━━ Materials provided
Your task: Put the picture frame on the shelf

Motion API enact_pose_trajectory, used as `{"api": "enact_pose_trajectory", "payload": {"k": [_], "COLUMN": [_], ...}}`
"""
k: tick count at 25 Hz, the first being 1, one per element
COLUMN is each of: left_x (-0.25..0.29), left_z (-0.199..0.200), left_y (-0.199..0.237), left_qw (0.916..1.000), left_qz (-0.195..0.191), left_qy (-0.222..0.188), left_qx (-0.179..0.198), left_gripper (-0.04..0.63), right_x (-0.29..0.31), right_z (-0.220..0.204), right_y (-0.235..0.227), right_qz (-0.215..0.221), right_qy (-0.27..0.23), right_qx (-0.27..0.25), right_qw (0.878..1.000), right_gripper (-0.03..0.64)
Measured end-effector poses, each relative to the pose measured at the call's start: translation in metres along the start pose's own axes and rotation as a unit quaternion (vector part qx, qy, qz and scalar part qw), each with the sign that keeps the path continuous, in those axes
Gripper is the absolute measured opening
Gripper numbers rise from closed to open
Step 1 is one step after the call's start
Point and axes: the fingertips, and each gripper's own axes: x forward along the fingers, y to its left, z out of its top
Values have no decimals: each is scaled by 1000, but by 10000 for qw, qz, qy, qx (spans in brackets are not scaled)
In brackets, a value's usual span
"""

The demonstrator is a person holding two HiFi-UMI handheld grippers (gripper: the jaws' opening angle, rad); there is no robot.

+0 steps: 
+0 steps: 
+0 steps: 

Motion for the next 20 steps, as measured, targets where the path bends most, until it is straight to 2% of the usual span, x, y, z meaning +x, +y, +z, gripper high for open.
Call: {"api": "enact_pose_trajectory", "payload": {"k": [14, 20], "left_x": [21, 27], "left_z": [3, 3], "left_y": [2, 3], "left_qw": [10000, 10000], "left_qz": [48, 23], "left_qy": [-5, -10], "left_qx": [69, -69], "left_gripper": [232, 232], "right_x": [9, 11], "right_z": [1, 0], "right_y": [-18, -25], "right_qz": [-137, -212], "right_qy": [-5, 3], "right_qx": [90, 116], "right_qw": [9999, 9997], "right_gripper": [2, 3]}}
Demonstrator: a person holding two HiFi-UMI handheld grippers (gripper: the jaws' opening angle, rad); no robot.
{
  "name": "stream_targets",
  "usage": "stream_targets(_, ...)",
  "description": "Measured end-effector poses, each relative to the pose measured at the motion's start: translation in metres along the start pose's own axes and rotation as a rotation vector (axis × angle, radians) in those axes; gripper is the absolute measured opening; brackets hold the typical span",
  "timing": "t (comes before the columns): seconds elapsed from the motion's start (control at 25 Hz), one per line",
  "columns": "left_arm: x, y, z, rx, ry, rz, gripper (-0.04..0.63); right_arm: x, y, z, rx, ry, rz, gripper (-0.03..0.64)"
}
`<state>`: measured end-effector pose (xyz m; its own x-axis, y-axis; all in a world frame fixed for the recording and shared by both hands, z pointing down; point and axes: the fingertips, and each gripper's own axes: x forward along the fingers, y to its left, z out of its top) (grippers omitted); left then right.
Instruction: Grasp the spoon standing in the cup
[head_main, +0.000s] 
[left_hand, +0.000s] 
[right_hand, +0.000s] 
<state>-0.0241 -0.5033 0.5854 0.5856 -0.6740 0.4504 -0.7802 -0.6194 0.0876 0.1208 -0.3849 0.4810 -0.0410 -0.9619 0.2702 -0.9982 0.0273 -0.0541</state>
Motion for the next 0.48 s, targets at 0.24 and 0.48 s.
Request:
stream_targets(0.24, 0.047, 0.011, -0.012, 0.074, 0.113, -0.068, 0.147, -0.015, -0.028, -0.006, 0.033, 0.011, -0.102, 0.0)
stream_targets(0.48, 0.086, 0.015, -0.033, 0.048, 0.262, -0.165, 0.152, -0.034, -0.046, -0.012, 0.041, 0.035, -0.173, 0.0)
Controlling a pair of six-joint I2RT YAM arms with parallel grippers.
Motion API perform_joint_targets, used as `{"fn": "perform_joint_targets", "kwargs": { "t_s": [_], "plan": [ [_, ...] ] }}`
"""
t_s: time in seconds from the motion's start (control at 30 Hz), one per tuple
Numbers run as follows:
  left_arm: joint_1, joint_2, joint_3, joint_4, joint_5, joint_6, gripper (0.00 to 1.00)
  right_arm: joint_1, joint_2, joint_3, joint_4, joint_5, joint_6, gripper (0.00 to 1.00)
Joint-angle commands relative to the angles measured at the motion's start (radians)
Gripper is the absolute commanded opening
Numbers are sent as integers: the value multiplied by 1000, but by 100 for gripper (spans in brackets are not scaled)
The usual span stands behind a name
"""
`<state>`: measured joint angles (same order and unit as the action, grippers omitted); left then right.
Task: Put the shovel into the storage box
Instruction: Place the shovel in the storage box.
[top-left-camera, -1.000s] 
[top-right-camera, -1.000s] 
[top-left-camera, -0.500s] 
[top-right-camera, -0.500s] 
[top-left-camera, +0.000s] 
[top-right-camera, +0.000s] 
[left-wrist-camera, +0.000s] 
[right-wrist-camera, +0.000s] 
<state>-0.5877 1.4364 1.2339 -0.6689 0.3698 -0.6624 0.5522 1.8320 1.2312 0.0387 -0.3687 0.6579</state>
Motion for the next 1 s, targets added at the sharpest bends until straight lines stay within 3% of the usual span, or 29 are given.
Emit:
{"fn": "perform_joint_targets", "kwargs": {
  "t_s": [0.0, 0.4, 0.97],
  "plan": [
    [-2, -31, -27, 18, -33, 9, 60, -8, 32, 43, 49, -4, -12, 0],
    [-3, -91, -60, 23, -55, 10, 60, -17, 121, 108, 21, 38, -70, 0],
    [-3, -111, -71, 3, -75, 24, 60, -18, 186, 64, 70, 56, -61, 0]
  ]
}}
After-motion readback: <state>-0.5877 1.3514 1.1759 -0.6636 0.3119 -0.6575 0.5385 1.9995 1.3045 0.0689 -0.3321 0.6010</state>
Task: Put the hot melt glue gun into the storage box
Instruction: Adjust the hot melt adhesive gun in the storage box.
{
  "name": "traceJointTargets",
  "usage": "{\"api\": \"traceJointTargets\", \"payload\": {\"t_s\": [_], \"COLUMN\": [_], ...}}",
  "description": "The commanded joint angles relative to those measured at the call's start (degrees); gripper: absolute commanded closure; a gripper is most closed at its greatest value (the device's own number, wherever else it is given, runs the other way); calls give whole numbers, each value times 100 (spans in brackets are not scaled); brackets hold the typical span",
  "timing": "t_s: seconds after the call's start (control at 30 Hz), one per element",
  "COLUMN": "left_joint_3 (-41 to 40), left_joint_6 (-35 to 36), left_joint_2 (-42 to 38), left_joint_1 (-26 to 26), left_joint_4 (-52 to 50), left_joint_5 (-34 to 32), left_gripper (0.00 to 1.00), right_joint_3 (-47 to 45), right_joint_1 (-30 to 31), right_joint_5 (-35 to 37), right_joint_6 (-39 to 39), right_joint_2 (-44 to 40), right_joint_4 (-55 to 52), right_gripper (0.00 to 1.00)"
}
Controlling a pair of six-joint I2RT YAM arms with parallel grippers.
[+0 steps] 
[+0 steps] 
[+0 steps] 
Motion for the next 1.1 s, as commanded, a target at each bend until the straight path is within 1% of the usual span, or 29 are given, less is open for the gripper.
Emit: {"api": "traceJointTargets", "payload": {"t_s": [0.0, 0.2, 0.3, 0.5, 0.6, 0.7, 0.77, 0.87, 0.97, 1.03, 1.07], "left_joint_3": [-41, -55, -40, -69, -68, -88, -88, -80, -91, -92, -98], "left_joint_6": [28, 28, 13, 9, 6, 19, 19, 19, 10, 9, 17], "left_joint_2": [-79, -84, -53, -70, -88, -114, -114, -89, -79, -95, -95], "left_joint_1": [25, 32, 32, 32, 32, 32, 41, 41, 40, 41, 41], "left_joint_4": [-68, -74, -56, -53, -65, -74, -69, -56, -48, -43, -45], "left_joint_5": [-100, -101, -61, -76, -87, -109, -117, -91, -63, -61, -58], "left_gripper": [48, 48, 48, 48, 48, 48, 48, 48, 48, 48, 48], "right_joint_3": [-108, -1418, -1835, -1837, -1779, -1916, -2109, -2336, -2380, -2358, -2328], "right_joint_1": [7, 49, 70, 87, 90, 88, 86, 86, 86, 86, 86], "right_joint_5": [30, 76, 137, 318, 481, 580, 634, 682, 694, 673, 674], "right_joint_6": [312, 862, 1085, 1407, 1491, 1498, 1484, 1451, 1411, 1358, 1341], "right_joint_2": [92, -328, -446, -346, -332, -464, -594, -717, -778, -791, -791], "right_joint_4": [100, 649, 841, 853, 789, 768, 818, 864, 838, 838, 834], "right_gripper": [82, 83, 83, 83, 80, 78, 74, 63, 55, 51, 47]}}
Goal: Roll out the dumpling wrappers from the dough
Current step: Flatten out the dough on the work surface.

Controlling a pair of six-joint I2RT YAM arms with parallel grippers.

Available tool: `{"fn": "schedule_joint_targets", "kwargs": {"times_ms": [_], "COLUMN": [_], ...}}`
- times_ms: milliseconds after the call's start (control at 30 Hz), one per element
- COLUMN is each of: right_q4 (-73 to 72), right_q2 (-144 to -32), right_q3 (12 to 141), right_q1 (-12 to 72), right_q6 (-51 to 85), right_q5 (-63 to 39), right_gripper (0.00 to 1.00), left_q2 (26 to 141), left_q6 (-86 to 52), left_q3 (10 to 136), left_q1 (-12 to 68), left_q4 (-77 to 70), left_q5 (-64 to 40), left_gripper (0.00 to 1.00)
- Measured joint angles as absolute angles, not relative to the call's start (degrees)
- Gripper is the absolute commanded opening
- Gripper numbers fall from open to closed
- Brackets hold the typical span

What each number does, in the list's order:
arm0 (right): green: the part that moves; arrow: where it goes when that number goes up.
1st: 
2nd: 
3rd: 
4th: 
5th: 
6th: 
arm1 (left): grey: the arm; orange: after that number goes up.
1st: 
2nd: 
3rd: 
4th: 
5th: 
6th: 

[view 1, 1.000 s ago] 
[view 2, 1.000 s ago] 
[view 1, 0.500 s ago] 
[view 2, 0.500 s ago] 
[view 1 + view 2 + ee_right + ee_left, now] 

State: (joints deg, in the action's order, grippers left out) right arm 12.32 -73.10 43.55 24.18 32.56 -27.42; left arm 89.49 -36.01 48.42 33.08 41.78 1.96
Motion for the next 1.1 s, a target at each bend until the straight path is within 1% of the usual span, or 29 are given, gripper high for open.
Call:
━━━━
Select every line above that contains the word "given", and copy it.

Motion for the next 1 s, targets added at the sharpest bends until straight lines stay within 3% of the usual span, or 29 are given.
  "description": "The commanded joint angles relative to those measured at the call's start (degrees); gripper: absolute commanded closure; a gripper is most closed at its greatest value (the device's own number, wherever else it is given, runs the other way); calls give whole numbers, each value times 100 (spans in brackets are not scaled); brackets hold the typical span",
Motion for the next 1.1 s, as commanded, a target at each bend until the straight path is within 1% of the usual span, or 29 are given, less is open for the gripper.
Motion for the next 1.1 s, a target at each bend until the straight path is within 1% of the usual span, or 29 are given, gripper high for open.

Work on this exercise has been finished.